EXERCISE DIRECTIONS
Please report every line in the entries that contains the string "thing".

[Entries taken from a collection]

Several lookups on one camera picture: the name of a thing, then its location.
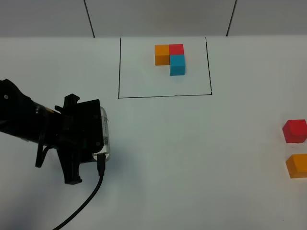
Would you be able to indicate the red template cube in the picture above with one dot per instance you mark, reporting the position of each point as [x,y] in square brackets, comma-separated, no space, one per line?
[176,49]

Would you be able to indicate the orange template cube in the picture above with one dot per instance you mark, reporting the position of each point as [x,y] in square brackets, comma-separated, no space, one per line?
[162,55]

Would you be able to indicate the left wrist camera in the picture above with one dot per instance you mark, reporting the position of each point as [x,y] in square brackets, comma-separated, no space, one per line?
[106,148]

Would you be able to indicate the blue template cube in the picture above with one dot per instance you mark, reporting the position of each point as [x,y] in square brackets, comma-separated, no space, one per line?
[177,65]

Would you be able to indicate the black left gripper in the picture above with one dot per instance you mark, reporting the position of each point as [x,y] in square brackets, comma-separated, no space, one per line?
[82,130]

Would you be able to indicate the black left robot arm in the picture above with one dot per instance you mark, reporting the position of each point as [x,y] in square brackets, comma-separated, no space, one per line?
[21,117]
==
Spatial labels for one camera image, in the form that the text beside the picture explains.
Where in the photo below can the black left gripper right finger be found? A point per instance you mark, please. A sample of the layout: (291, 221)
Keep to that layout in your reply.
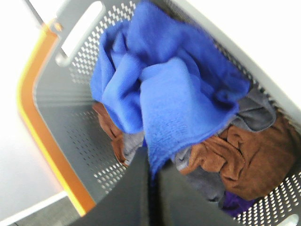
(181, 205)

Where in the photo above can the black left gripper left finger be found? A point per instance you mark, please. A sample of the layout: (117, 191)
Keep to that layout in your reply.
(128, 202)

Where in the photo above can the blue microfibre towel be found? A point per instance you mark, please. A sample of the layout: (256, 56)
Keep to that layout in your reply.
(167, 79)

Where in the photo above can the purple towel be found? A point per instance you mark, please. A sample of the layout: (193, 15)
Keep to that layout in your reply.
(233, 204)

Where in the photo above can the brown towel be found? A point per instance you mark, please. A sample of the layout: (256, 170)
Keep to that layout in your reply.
==
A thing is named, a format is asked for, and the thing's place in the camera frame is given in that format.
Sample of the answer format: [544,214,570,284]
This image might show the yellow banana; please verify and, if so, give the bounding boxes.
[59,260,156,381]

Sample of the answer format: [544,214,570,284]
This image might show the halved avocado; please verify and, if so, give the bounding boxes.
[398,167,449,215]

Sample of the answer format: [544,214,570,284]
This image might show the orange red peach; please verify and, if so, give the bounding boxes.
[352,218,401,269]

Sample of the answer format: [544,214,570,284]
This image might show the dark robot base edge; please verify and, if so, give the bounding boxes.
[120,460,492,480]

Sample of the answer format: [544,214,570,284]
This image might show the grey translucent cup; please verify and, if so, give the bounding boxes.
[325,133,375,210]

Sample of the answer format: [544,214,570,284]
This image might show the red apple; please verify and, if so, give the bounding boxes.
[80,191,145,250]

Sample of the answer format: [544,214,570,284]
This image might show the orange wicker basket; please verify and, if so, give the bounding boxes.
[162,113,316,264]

REPLY
Several lookups on one camera picture: the name of a thing, then its location.
A thing is named, a format is asked for, and the thing's place in the camera frame is given in that format.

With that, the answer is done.